PATH: This is the standard UNIX path (c.f., environ(7)). Depending on the report type, rwscanquery may invoke rwfilter(1), rwset(1), rwsetbuild(1), or rwsetcat(1) as part of its processing.
RWFILTER: Complete path to rwfilter. If not set, rwscanquery attempts to find rwfilter on your PATH.
RWSET: Complete path to rwset. If not set, rwscanquery attempts to find rwset on your PATH.
RWSETBUILD: Complete path to rwsetbuild. If not set, rwscanquery attempts to find rwsetbuild on your PATH.
RWSETCAT: Complete path to rwsetcat. If not set, rwscanquery attempts to find rwsetcat on your PATH.

FILES

${RWSCANRC}
${HOME}/.rwscanrc
/usr/share/silk/.rwscanrc: Possible locations for the rwscanquery configuration file, .rwscanrc.
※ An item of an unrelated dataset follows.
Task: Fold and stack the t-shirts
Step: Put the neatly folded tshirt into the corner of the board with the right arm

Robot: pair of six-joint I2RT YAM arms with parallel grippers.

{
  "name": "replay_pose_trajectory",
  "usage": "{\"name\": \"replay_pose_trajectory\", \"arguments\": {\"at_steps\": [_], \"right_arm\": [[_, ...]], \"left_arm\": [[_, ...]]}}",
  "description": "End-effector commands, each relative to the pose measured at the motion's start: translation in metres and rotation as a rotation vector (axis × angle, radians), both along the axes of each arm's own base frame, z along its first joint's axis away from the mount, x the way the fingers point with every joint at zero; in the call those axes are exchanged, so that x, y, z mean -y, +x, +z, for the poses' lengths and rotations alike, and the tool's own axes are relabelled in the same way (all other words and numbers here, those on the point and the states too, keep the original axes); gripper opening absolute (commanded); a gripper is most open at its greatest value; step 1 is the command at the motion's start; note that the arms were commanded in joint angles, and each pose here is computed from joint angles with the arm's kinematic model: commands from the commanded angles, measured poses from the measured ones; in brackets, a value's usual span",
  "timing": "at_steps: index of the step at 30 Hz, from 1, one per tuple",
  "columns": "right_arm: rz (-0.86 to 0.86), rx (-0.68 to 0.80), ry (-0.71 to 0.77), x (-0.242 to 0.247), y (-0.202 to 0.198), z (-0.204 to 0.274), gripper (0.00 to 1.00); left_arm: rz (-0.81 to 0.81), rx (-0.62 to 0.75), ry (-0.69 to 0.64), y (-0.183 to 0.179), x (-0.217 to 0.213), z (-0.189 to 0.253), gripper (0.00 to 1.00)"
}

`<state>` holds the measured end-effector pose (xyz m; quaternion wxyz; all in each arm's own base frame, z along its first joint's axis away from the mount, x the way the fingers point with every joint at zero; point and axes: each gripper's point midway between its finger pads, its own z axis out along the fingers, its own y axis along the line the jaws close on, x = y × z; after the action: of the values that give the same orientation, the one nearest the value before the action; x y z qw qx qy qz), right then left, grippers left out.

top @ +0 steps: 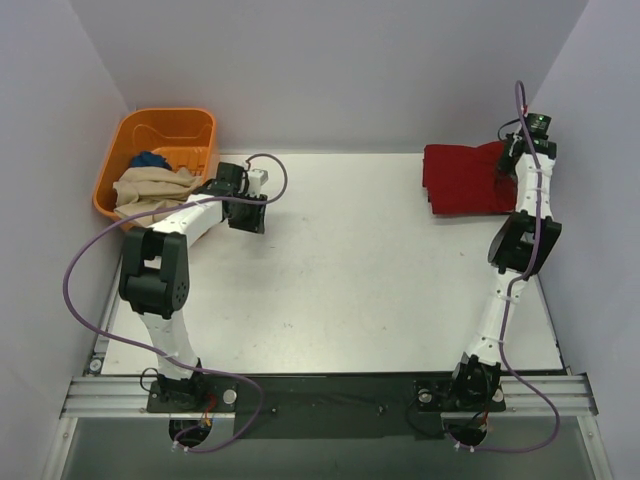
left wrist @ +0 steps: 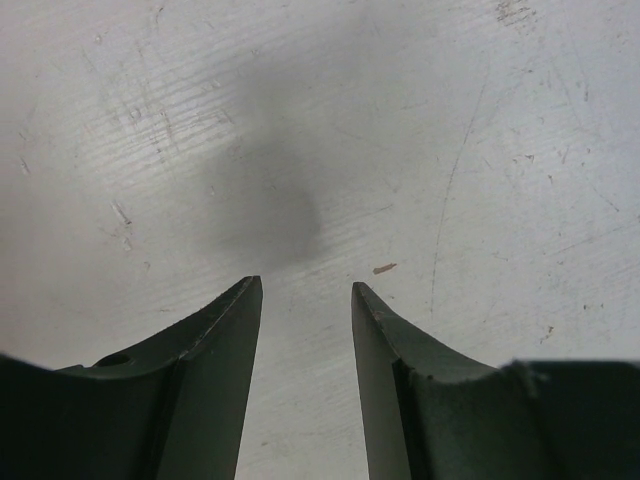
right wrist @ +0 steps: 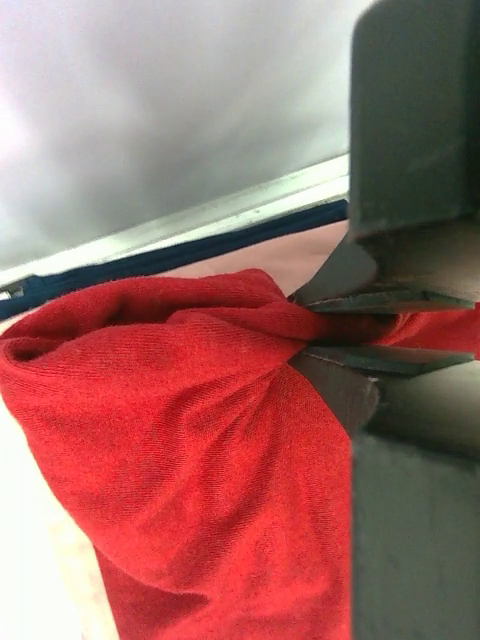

In addition, rwscanquery checks the parent directory of the directory containing the rwscanquery script.
${SILK_CONFIG_FILE}
${SILK_DATA_ROOTDIR}/silk.conf
/data/silk.conf
${SILK_PATH}/share/silk/silk.conf
${SILK_PATH}/share/silk.conf
/usr/share/silk/silk.conf
/usr/share/silk.conf: Possible locations for the SiLK site configuration file---for report types that use rwfilter.